Maoist Bolshevik Reorganisation Movement of the Purba Banglar Sarbahara Party (পূর্ববাংলার সর্বহারা পার্টি – মাওবাদী বলশেভিক পুনর্গঠন আন্দোলন) is an underground communist party in Bangladesh. It was formed in 2001, following a split from the Purba Banglar Sarbahara Party. Following the formation of PBSP (MBRM), the party revived the agrarian struggles of PBSP in the Rajbari area, seizing 3,000 bighas of land and distributing them among landless peasants. Two police camps were set up in the area to counter the influence of the party.

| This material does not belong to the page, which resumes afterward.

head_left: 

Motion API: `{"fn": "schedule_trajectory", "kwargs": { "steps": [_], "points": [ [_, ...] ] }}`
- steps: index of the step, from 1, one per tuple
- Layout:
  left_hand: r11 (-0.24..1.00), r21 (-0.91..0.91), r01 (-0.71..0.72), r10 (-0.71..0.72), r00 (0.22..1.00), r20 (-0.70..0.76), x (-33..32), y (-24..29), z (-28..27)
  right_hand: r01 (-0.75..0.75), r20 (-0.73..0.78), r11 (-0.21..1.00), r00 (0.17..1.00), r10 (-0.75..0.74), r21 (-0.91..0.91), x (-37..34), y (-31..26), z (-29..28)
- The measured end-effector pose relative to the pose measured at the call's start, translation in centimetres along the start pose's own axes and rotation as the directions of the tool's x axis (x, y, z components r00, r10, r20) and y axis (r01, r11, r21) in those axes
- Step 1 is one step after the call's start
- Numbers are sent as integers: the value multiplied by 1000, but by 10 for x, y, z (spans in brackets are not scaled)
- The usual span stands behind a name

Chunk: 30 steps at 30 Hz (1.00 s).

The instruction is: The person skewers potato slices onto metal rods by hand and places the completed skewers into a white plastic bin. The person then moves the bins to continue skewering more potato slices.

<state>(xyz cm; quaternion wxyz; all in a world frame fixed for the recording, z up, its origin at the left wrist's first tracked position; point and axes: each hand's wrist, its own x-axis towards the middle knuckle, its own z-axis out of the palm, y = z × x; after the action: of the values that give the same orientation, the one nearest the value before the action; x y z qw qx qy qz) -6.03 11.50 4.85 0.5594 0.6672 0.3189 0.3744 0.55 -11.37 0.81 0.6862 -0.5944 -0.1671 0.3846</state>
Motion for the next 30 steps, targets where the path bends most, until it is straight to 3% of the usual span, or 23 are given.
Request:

PBSP(MBRM) attended the 2004 CCOMPOSA conference as an observer. Moreover, the group has initiated contacts with the Maoist sectors that considers the Revolutionary Internationalist Movement as having taken a liquidationist direction. In November 2004 PBSP(MBRM) took part in an international conference in Malmö, Sweden, which was organized by opponents to the RIM leadership.

In November 2015, Sahinur Rahman, described as a 'top leader' of the party, was killed by police in Rajbari. In April 2018, Saidul, a local commander of the party in Rajbari, was killed by police.